AIM OF THE TASK: Nothing but the lines from the start of the entries through the line holding "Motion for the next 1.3" is to be repeated, exactly and with pictures excluded.

[Dataset records]

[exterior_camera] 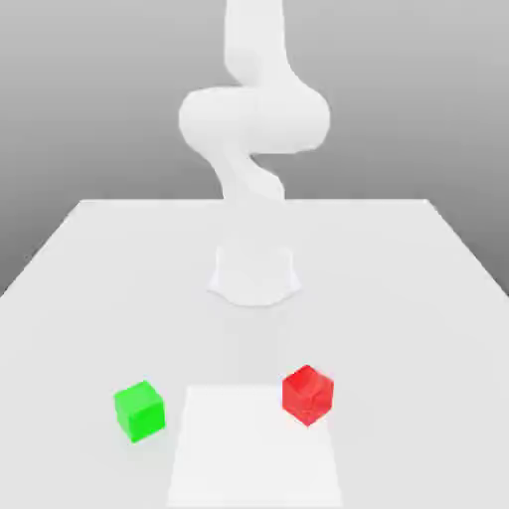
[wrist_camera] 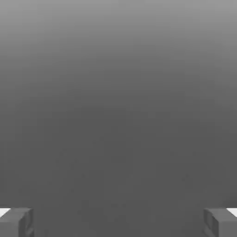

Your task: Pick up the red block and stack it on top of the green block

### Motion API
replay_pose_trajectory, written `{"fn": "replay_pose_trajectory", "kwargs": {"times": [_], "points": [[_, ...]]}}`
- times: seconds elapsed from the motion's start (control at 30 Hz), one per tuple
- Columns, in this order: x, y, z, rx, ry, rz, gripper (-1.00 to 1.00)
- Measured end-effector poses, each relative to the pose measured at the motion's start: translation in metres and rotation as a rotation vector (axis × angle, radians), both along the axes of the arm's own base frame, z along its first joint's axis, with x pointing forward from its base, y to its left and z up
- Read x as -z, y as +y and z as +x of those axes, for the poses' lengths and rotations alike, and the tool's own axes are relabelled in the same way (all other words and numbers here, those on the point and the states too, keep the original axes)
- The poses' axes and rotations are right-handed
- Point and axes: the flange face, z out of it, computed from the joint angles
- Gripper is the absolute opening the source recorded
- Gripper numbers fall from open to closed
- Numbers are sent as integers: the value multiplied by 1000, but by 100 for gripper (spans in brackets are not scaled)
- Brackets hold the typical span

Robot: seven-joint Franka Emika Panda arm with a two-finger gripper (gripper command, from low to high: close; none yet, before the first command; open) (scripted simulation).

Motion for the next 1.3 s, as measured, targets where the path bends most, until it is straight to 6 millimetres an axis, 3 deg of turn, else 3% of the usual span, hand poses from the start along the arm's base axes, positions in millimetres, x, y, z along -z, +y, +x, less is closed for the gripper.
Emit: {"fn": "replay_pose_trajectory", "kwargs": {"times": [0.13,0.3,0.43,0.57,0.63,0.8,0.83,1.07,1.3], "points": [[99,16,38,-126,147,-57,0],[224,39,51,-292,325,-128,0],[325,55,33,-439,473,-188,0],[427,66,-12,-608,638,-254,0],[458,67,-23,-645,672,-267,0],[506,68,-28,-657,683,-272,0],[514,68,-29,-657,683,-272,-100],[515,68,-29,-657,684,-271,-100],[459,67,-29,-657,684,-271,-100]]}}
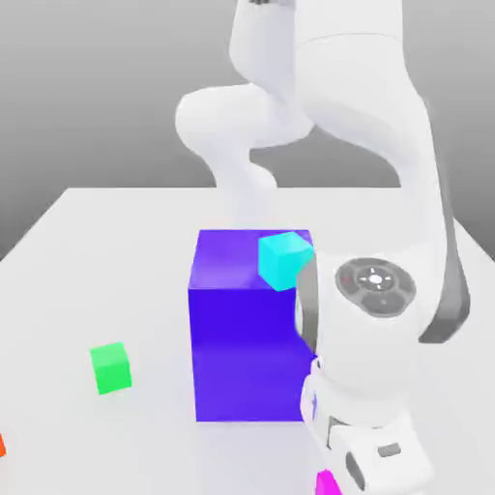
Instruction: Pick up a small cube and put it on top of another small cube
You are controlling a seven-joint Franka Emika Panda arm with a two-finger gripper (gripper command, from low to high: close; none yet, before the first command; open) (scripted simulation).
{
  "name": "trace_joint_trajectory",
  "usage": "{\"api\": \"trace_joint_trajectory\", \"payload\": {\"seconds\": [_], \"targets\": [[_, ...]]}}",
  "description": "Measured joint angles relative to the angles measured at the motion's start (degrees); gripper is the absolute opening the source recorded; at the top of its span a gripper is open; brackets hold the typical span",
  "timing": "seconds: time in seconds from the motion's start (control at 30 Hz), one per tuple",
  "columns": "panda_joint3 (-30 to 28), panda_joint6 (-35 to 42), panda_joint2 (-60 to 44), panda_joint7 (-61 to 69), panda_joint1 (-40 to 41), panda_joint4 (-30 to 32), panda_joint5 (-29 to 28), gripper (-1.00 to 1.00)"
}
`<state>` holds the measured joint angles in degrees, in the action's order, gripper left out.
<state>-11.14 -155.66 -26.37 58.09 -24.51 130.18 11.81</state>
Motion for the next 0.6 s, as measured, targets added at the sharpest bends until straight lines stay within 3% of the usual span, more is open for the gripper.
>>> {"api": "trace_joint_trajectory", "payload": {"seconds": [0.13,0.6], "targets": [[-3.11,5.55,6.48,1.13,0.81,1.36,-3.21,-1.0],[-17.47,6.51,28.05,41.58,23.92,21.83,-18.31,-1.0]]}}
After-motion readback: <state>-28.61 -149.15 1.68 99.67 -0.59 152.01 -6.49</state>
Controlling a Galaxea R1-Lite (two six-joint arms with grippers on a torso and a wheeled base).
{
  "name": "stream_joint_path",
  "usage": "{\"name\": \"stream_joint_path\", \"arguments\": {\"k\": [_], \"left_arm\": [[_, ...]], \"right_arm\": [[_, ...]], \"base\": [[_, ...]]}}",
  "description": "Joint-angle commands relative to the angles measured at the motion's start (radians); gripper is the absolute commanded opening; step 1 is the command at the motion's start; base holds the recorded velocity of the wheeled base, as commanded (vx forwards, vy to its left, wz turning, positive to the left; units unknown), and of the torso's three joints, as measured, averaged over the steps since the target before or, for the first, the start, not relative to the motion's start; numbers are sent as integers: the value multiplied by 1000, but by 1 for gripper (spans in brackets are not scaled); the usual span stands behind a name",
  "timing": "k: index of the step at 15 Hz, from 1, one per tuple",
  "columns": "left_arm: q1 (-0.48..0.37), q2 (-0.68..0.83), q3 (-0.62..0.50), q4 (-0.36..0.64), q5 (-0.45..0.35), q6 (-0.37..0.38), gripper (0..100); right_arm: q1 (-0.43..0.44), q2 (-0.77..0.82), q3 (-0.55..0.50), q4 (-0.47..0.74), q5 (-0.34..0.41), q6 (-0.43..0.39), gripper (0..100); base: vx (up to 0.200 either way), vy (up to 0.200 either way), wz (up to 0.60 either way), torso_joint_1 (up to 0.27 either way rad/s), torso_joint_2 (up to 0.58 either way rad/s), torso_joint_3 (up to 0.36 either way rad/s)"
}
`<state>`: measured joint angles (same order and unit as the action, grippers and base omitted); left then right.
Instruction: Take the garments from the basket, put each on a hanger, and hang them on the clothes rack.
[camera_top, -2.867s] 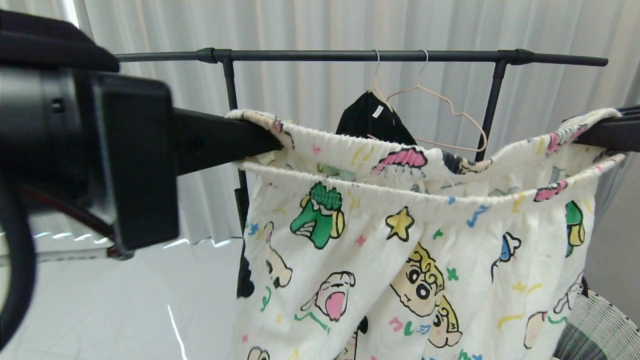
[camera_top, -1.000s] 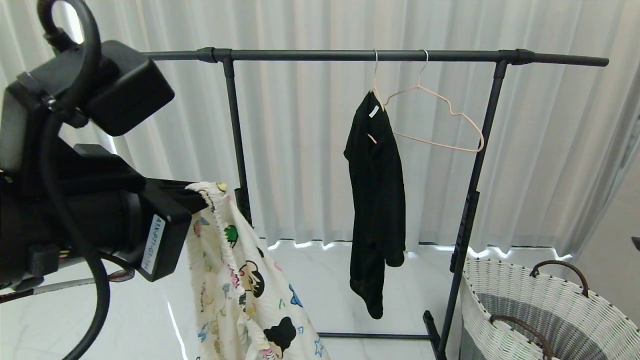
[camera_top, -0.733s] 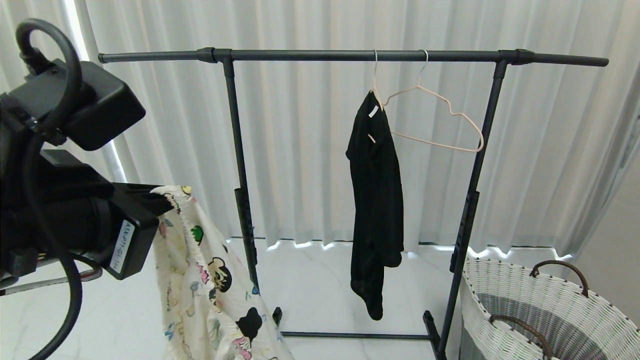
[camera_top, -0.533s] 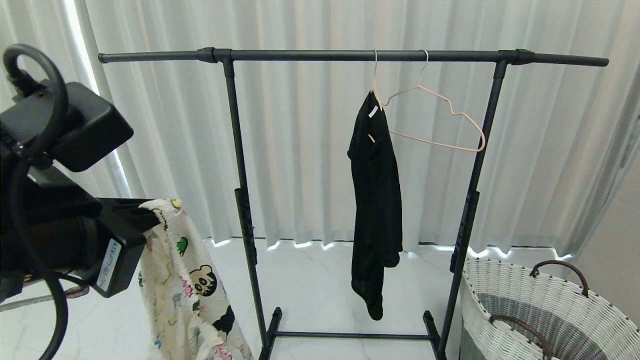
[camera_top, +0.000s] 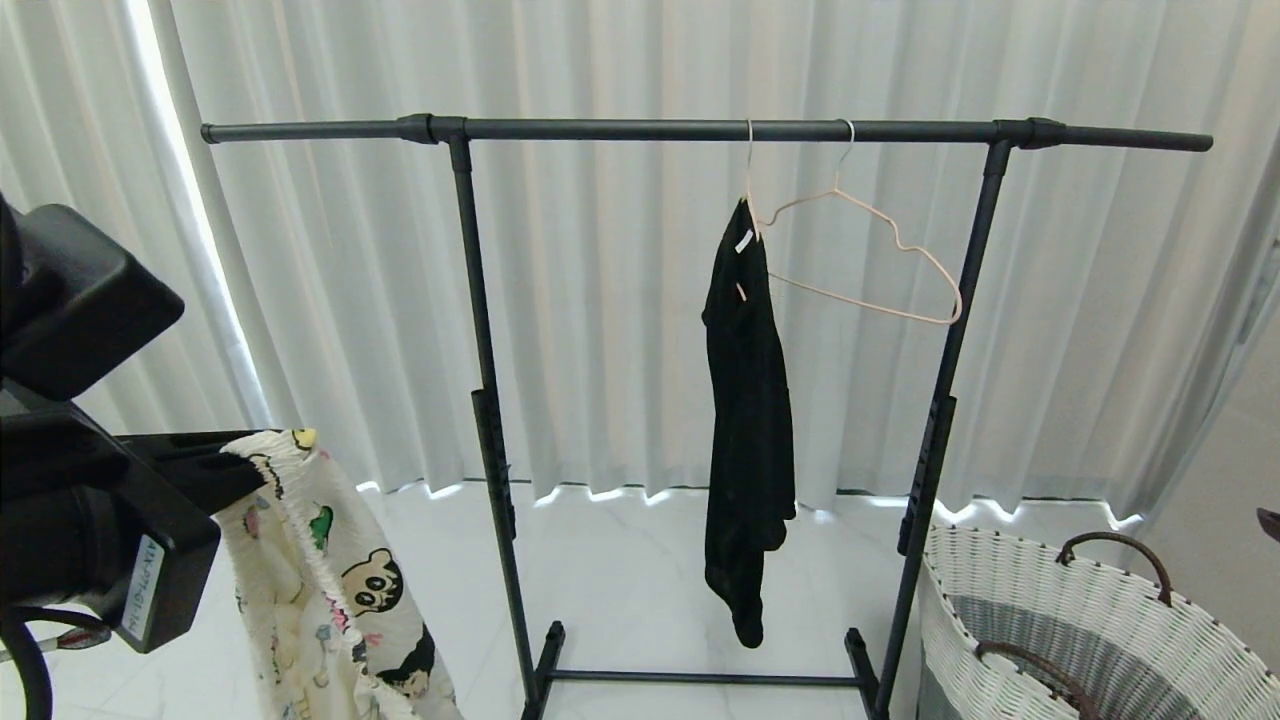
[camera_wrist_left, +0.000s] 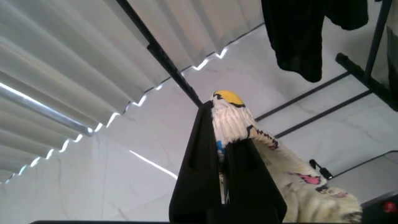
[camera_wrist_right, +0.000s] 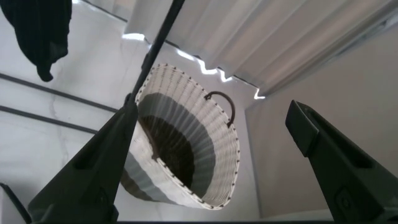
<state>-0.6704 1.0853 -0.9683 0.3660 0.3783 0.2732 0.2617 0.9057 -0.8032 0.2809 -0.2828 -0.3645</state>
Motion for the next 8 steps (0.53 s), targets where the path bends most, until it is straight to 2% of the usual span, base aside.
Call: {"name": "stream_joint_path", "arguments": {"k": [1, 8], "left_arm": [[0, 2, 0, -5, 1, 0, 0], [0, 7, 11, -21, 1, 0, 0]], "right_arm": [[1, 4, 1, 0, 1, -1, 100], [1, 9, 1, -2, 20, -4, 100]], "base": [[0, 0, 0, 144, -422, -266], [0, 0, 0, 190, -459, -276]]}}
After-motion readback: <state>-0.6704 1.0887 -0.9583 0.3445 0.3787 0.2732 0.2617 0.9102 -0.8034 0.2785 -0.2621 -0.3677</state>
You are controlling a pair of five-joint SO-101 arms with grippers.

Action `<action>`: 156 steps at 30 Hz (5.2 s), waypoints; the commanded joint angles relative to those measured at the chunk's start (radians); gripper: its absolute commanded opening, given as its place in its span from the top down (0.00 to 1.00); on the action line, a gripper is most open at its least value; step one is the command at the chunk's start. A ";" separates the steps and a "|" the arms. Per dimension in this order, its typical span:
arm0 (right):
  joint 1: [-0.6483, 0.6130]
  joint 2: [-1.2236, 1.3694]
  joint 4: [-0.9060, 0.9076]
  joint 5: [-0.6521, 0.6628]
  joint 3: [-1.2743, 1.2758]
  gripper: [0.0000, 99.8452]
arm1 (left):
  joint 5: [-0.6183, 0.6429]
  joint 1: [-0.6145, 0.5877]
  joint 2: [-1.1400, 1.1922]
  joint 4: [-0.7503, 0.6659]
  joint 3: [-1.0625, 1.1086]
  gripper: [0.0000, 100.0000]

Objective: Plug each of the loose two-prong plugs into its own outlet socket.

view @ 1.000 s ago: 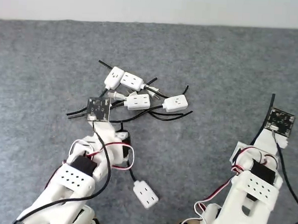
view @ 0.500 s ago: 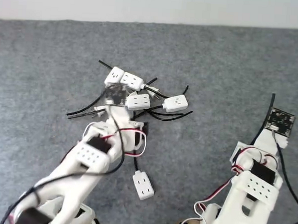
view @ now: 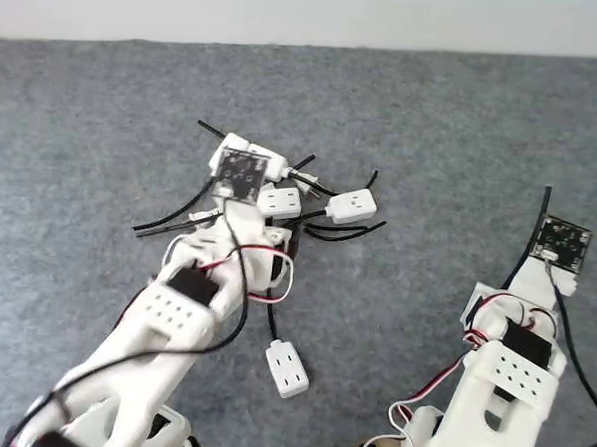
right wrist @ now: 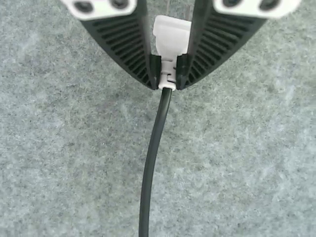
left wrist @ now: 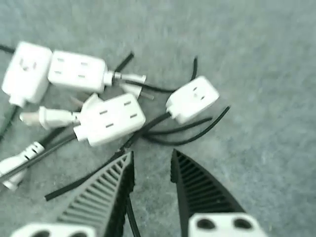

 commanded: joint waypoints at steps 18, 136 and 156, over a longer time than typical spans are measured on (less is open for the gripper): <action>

WRITTEN ANSWER:
[exterior_camera] 
[wrist_camera] 

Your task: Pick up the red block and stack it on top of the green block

### Motion API
replay_pose_trajectory, written `{"fn": "replay_pose_trajectory", "kwargs": {"times": [_], "points": [[_, ...]]}}`
- times: seconds elapsed from the motion's start (control at 30 Hz), one per tuple
- Columns, in this order: x, y, z, rx, ry, rz, gripper (-1.00 to 1.00)
- Measured end-effector poses, each relative to the pose measured at the motion's start: translation in metres and rotation as a rotation vector (axis × angle, radians), both along the axes of the arm's own base frame, z along its first joint's axis, with x pointing forward from its base, y to its left and z up
- Read x as -z, y as +y and z as +x of those axes, for the poses' lengths and rotations alike, and the tool's own axes are relabelled in the same way (all other words and numbers here, those on the point and the states too, keep the original axes)
- The poses' axes and rotations are right-handed
- Point and axes: the flange face, z out of it, computed from the joint angles
- Gripper is the absolute opening the source recorded
- Gripper numbers fall from open to closed
- Numbers are sent as integers: the value multiplied by 1000, but by 100 for gripper (spans in brackets are not scaled)
- Brackets hold the typical span

Robot: seven-joint Franka Emika Panda arm with a two-finger gripper (gripper command, from low to high: close; none yet, before the first command; open) (scripted simulation).

Motion for the next 1.3 s, as measured, targets where the path bends most, until it is straight to 6 millimetres an axis, 3 deg of turn, else 3% of the usual span, hand poses from the start along the arm's base axes, positions in millimetres, x, y, z along -z, +y, +x, less is closed for the gripper.

This exercise is now finished, and nothing remains to add.